Run the full benchmark with multiple trials:
python examples/benchmarks/tau_bench_eval.py \
--run-all \
--tau-env retail \
--tau-split test \
--num-trials 3 \
--limit 50 \
--concurrency 4 \
--output-jsonl results/tau_retail_test.jsonl \
--trace-logdir runs \
--model-name "Qwen/Qwen3-8B" \
--api-key "$OPENAI_API_KEY"
Resume after interruption:
python examples/benchmarks/tau_bench_eval.py \
--run-all \
--resume \
--output-jsonl results/tau_retail_test.jsonl \
--tau-env retail \
--api-key "$OPENAI_API_KEY"
Use --num-trials 5 and --shuffle to compute pass^k metrics. Each trial uses a different random seed derived from --seed.
How the runtime works
TauRuntimeEnv is a minimal drop-in for the upstream Tau environment. It exposes a reset / step / calculate_reward interface:
from qitos.benchmark.tau_bench.runtime import get_tau_runtime_env
env = get_tau_runtime_env(env_name="retail", task_split="test", task_index=0)

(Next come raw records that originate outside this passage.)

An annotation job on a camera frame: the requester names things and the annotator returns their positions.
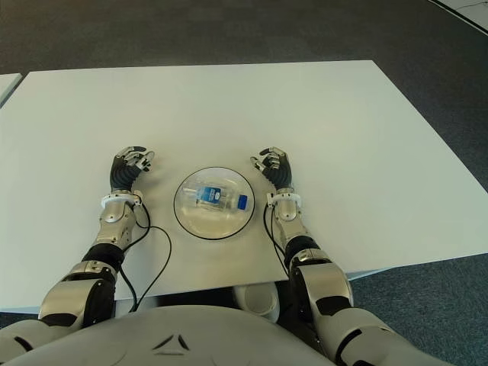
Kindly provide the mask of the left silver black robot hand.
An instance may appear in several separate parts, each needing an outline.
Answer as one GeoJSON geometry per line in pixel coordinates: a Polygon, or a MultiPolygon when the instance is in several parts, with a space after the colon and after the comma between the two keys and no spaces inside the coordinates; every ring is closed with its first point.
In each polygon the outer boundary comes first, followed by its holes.
{"type": "Polygon", "coordinates": [[[132,191],[142,172],[148,172],[155,157],[142,146],[128,146],[114,156],[109,175],[111,192],[132,191]]]}

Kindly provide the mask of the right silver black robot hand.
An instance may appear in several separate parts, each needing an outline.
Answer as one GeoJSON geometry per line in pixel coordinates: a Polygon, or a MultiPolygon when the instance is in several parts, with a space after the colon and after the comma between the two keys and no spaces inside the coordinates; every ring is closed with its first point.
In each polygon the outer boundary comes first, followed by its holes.
{"type": "Polygon", "coordinates": [[[292,188],[293,175],[287,153],[273,146],[263,149],[259,155],[262,159],[251,156],[250,162],[274,188],[277,191],[292,188]]]}

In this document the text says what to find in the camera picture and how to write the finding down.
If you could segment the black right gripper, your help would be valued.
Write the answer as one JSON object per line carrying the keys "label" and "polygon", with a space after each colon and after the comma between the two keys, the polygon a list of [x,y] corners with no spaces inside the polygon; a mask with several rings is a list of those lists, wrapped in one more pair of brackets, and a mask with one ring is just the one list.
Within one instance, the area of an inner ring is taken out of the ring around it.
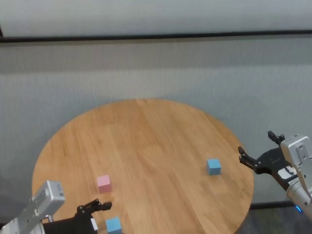
{"label": "black right gripper", "polygon": [[[279,147],[281,142],[285,140],[283,134],[276,135],[273,131],[268,131],[268,137]],[[241,146],[238,147],[238,152],[240,154],[239,162],[241,164],[254,170],[256,174],[271,175],[284,190],[287,190],[290,182],[297,178],[296,170],[284,158],[280,148],[268,150],[257,160],[250,157]]]}

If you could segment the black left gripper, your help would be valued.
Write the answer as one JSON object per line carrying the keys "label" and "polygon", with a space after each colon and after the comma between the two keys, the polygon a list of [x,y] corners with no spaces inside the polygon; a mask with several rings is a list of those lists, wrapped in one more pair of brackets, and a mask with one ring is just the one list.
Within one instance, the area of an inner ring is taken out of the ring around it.
{"label": "black left gripper", "polygon": [[74,217],[43,224],[46,234],[97,234],[97,228],[91,222],[92,213],[110,210],[112,202],[101,203],[95,199],[77,207]]}

reset_response = env.reset()
print(reset_response.observation) # The environment's response after an action or reset
# Each tool call goes through env.step()
response = env.step(TauAction(name="get_order", kwargs={"order_id": "O123"}))

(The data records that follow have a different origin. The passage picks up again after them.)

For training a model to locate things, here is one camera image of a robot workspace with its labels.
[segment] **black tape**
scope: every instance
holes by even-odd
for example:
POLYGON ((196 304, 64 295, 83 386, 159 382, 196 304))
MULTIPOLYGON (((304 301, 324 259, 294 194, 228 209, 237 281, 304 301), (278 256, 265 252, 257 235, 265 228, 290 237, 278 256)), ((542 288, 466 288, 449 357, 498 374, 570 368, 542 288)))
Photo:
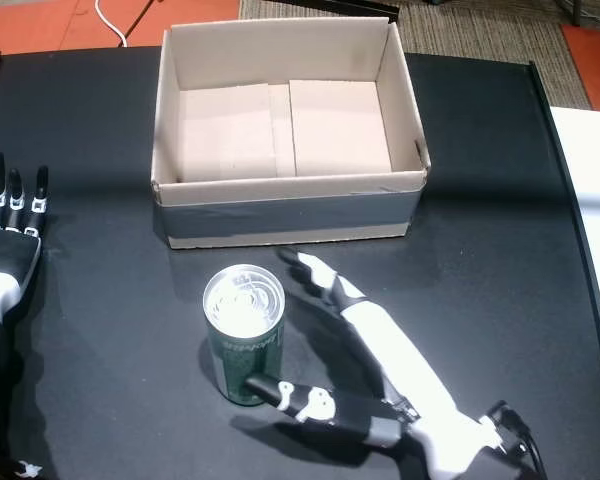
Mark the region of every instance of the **black tape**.
POLYGON ((420 192, 159 206, 171 238, 359 228, 407 223, 420 192))

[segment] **orange floor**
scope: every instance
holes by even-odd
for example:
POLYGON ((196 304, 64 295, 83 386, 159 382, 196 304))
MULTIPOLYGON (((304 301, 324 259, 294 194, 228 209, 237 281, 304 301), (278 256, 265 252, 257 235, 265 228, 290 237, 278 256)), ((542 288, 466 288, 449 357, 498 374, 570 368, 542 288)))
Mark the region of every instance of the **orange floor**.
MULTIPOLYGON (((147 0, 100 0, 107 18, 126 31, 147 0)), ((129 37, 129 46, 160 45, 177 23, 238 18, 239 0, 156 0, 129 37)), ((4 54, 115 47, 118 37, 98 18, 93 0, 43 0, 0 7, 4 54)))
POLYGON ((591 107, 600 110, 600 32, 566 25, 562 29, 591 107))

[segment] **carpet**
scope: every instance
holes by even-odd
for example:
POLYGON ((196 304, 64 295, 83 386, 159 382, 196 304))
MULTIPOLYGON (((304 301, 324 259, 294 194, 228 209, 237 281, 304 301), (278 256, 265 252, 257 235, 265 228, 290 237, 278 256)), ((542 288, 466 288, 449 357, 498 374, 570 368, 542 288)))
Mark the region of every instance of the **carpet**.
MULTIPOLYGON (((596 13, 600 14, 598 3, 596 13)), ((532 60, 551 105, 590 108, 561 30, 568 16, 553 0, 454 0, 438 6, 405 0, 393 4, 400 6, 398 30, 406 52, 514 63, 532 60)), ((240 18, 330 15, 334 14, 266 0, 240 4, 240 18)))

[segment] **open cardboard box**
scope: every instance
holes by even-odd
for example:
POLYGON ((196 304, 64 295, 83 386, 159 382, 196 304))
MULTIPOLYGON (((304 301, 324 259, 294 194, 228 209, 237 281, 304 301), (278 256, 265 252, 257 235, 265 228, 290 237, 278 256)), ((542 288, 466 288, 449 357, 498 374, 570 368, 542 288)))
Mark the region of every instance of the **open cardboard box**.
POLYGON ((172 248, 404 235, 429 168, 387 19, 165 32, 151 183, 172 248))

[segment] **can top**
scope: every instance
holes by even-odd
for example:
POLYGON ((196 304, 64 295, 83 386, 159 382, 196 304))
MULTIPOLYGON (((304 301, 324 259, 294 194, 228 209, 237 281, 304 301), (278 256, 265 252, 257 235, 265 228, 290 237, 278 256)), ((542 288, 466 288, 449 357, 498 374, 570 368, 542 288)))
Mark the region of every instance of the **can top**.
POLYGON ((233 265, 209 280, 202 303, 216 329, 231 337, 253 338, 271 330, 282 318, 284 290, 262 267, 233 265))

print(response.observation) # Tool result
print(response.done) # True when terminated
print(response.reward) # 1.0 or 0.0 (only set when done=True)
Reward is computed by replaying the ground-truth action sequence on a fresh data state and comparing its hash to the agent’s final data state. A reward of 1.0 requires both the correct state hash and all expected output strings present in agent responses.
Task structure
Task(
id="tau_retail_test_00000",
objective="I need to cancel order O123 and get a refund.",
inputs={
"benchmark": "tau-bench",
"env": "retail",
"split": "test",
"instruction": "I need to cancel order O123 and get a refund.",
"reference_outputs": ["Your order has been cancelled."],
"reference_actions": [{"name": "cancel_order", "kwargs": {"order_id": "O123"}}],
"user_id": "U42",
},
env_spec=EnvSpec(
type="tau_bench",
capabilities=["tau.step", "tau.reward", "tau.tool_call"],
),
budget=TaskBudget(max_steps=30),
)
Expected output
Each result line in the output JSONL file contains:
{
"task_id": "tau_retail_test_00000",
"idx": 0,
"trial": 0,
"env": "retail",
"split": "test",
"reward": 1.0,
"success": true,
"eval_score": 1.0,
"stop_reason": "final",
"steps": 12,
"latency_seconds": 8.4
}
After a full run, the script prints aggregate metrics aligned with the upstream tau-bench evaluation:
[Tau-Bench] Metrics (aligned with tau-bench run.py)
- avg_reward: 0.74
- pass^k:
- k=1: 0.74
- k=3: 0.81
- k=5: 0.86
- reward_success_rate: 0.74
- mean_steps: 14.2
- stop_reason_distribution: {"final": 0.9, "max_steps": 0.1}
Inspect individual traces with qita:
qita board --logdir runs
qita replay --run runs/qitos_tau_retail_00000_trial0_20250101_120000
The airline environment only supports the test split. Requesting train or dev will raise a ValueError.